==== Data to use ====

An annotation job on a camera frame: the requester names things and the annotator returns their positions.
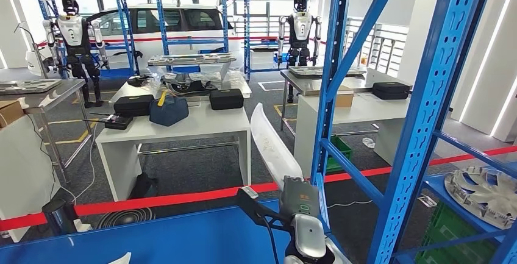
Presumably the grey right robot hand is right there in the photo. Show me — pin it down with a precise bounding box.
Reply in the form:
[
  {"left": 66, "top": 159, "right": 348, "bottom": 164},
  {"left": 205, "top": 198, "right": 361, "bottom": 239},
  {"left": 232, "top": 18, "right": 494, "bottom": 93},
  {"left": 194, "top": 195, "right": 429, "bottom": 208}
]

====

The task: Your answer should be a single number: the count of lines in the entries that contain "bottom".

Solved problem: 4